§ Try it:
Your answer should be every line from the records that contains "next".

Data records
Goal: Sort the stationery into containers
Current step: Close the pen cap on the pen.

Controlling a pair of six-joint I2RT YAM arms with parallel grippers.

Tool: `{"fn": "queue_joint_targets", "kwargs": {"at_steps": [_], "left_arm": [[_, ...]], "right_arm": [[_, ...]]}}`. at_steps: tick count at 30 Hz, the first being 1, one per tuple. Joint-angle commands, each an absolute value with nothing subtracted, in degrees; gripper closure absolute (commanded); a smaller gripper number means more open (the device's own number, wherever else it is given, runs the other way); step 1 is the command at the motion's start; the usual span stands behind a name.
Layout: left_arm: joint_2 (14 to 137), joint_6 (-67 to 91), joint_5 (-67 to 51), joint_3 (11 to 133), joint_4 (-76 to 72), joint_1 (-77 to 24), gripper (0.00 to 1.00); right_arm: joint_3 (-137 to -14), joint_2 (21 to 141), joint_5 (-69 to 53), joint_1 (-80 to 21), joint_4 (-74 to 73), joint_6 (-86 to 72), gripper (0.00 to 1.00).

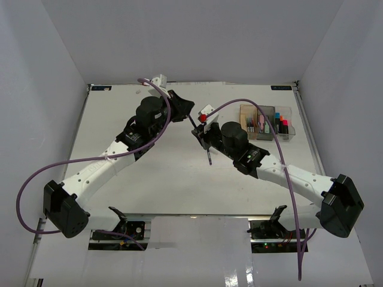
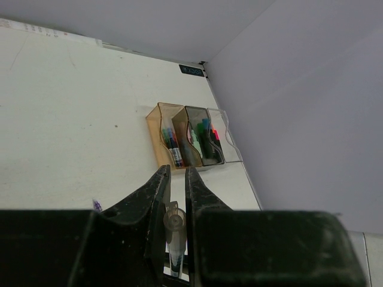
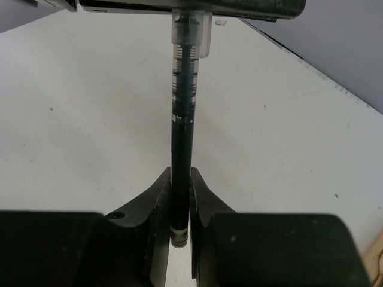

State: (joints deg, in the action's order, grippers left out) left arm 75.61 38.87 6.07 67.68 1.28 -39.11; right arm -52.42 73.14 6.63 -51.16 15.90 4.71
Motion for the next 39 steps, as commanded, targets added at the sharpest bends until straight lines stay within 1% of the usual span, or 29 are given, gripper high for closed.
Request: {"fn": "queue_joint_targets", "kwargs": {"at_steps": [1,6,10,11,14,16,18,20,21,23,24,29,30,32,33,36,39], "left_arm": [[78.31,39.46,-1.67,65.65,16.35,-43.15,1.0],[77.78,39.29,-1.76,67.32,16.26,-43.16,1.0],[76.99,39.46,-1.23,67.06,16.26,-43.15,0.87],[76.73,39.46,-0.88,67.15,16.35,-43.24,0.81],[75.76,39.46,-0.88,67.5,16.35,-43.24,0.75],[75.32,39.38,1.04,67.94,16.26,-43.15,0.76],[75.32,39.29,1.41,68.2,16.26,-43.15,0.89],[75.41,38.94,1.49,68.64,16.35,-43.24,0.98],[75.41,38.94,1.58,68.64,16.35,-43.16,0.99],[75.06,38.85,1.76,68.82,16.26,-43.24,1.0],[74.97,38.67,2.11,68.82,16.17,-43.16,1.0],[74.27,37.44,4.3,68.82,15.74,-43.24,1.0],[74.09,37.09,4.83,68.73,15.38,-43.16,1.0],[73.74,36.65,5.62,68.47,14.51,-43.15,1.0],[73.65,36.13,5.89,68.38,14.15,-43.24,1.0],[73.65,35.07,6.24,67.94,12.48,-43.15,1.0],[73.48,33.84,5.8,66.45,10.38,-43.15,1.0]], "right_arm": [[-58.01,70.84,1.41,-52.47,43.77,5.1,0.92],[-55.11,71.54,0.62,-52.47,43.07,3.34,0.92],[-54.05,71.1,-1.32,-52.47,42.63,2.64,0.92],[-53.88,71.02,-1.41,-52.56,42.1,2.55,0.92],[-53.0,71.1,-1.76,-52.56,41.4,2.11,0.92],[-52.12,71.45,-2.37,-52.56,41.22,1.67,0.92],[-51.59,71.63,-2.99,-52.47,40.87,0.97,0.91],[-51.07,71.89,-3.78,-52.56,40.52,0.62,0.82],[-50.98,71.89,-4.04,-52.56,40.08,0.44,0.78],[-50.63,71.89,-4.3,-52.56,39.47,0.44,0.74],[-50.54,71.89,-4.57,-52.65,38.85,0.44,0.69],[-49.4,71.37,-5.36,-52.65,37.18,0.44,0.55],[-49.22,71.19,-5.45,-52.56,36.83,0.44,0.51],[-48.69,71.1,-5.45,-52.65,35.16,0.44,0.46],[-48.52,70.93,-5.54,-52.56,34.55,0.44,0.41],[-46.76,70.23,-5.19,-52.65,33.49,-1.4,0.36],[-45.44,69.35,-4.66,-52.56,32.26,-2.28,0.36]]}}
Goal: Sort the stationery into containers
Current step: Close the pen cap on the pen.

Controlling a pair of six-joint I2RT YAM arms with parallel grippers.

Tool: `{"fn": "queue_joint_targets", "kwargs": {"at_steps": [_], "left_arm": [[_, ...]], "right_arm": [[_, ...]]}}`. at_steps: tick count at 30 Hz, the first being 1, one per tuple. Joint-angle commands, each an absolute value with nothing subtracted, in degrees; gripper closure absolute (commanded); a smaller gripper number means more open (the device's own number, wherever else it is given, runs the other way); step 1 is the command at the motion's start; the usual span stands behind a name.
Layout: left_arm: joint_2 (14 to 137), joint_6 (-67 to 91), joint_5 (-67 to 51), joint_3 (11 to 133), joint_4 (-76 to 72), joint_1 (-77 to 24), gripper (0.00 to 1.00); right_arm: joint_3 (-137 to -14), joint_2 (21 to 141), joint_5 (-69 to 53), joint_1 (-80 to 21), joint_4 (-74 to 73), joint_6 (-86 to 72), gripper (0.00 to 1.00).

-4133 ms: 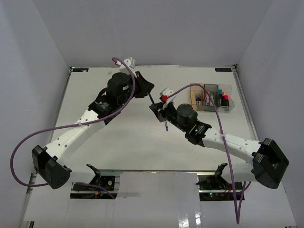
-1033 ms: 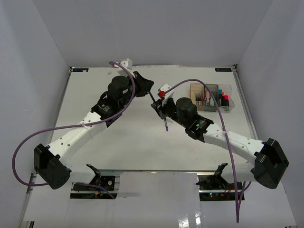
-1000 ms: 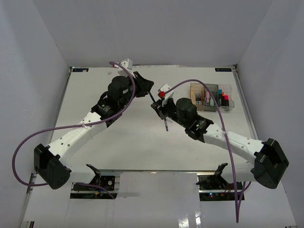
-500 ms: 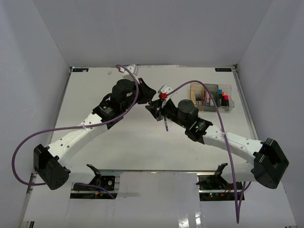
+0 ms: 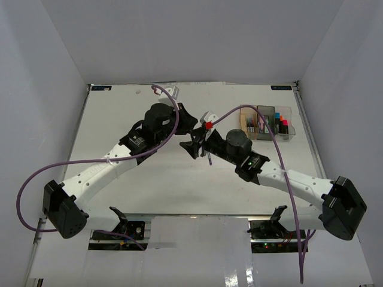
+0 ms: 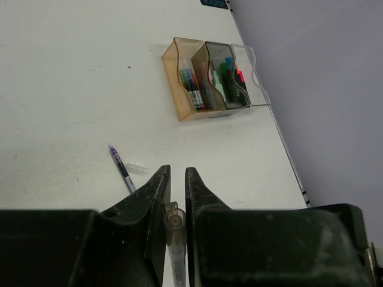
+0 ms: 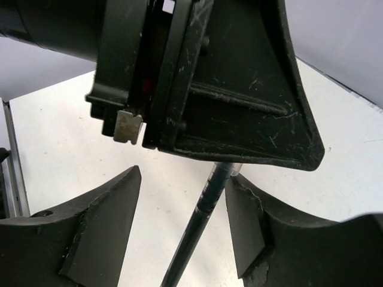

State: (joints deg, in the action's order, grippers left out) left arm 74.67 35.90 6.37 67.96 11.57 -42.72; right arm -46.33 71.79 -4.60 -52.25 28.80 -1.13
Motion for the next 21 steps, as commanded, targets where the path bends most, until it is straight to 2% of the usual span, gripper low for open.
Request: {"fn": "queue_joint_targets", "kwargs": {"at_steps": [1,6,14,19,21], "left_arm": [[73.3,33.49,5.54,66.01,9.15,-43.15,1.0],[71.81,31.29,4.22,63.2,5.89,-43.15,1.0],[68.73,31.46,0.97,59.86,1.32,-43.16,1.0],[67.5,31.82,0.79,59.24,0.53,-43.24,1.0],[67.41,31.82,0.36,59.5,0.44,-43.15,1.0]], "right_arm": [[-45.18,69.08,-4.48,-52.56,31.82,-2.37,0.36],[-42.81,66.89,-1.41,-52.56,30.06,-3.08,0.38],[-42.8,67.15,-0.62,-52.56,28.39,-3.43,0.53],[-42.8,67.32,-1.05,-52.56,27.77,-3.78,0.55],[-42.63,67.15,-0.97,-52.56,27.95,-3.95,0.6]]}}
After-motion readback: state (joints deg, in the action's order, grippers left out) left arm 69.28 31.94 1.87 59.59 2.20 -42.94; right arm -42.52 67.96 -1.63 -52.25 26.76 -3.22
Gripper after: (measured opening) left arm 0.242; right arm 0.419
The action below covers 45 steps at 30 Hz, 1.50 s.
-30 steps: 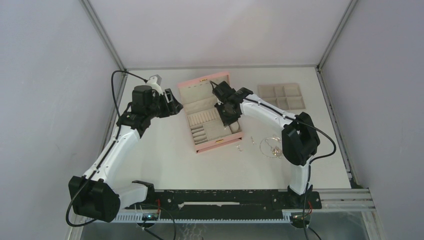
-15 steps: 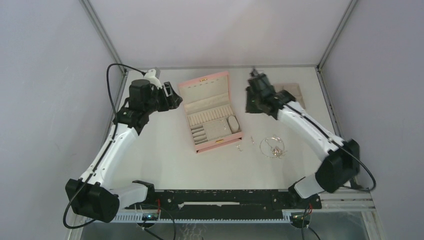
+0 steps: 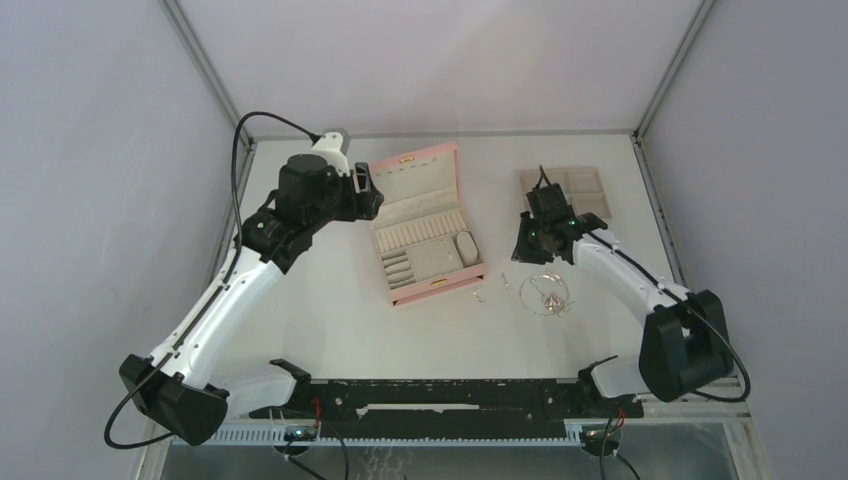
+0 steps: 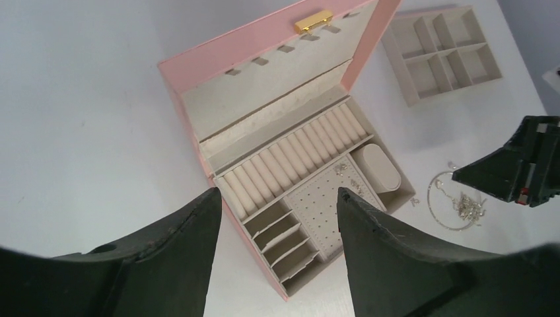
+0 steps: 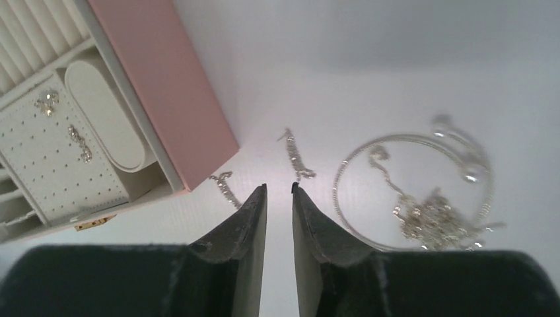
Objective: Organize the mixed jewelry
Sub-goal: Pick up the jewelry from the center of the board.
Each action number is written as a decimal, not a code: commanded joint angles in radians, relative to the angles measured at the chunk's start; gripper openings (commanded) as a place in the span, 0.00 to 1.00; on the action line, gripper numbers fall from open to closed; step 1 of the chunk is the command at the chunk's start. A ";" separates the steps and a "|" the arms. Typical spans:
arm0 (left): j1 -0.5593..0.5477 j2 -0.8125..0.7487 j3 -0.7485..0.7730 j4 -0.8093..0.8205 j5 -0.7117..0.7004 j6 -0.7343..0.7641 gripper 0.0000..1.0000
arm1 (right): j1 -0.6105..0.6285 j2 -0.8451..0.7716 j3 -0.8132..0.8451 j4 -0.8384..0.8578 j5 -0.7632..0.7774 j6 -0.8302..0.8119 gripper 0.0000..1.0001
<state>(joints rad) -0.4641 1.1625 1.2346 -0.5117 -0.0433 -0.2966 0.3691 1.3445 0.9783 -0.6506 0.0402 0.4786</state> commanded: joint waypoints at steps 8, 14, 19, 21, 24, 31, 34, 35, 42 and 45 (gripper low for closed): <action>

§ Answer below:
Motion for the next 39 steps, as commanded, targets added at the sharpest bends until straight lines stay within 1% of the usual span, or 29 are given, gripper high for closed.
Motion for the next 21 steps, as commanded, targets where the path bends most, until it is straight to 2% of the usual span, gripper low for open.

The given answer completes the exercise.